You can bend reality by changing not only what they think about, but how they think too. That's the power of story.

Tell a story that matters

Footnotes

¹ Yes, beta-carotene or Vitamin A is good for eye health — as are many other essential nutrients. But Vitamin A is not uniquely available through carrots. It's in all sorts of leafy greens and also abundant in eggs. So why carrots? Perhaps because carrots are a vegetable, bright orange (though sometimes purple), and could be branded alongside the Cunningham story.

² Parents know the stickiness of WYSIATI from experience. It's futile to tell a child who's afraid of the bogeyman under their bed that, "It's not real. Just go to sleep!" These protests do nothing to displace the monster. Instead, a mom or dad might try to cast a spell. Do an anti-monster dance while speaking a silly incantation, "Toola-zoola-dee, toola-zoola-doh! Any monsters here? It's time for you to go!" What works for kids works for adults too.

For example, there are many ways to deal with anxiety. But the head-on approach — rationalizing — may not be the best. Instead, the next time you become anxious, become aware that you're worrying and let that awareness be your trigger for practicing a new habit. Remember a fond summer experience from your childhood (or a recent summer vacation). Let your mind take you to that place and time, remembering who was there, what it felt like, what you did.

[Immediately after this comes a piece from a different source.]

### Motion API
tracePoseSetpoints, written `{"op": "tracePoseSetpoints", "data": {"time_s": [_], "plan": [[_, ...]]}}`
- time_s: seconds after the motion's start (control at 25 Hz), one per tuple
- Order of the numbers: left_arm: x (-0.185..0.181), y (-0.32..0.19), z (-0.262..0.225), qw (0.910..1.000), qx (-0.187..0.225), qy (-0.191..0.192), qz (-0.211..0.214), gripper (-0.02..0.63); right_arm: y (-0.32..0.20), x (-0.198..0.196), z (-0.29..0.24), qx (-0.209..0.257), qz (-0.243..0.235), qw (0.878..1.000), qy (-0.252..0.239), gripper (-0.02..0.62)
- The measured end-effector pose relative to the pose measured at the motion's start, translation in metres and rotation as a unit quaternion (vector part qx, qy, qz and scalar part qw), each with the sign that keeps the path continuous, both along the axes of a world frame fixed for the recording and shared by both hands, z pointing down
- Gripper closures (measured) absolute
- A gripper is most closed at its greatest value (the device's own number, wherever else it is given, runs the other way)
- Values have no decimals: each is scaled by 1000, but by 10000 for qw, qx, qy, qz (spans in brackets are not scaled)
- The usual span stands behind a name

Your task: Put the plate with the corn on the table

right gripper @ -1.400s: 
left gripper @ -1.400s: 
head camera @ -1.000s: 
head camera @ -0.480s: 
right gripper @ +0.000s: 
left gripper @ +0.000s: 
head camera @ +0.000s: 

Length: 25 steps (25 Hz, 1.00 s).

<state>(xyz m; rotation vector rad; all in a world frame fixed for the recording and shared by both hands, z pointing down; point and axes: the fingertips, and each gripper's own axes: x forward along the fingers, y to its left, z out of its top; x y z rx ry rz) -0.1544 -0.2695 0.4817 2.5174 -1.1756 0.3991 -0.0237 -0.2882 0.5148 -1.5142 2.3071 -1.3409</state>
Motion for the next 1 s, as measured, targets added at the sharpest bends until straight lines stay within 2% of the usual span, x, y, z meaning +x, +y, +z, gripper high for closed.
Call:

³ Nowhere is the power of story more important than for individuals. Everyone examines their existence through the filter of their stories. Stories about your career, your family, your relationships, your strengths, your weaknesses — these stories exert incredible influence. Though it's beyond the scope of this article, consider reflecting on the stories you tell yourself. Are they helping you or harming you? How might you tell them differently? What aren't you seeing?

As you remember, follow those experiences wherever they lead. Soon you may have forgotten your anxiety completely. Try it.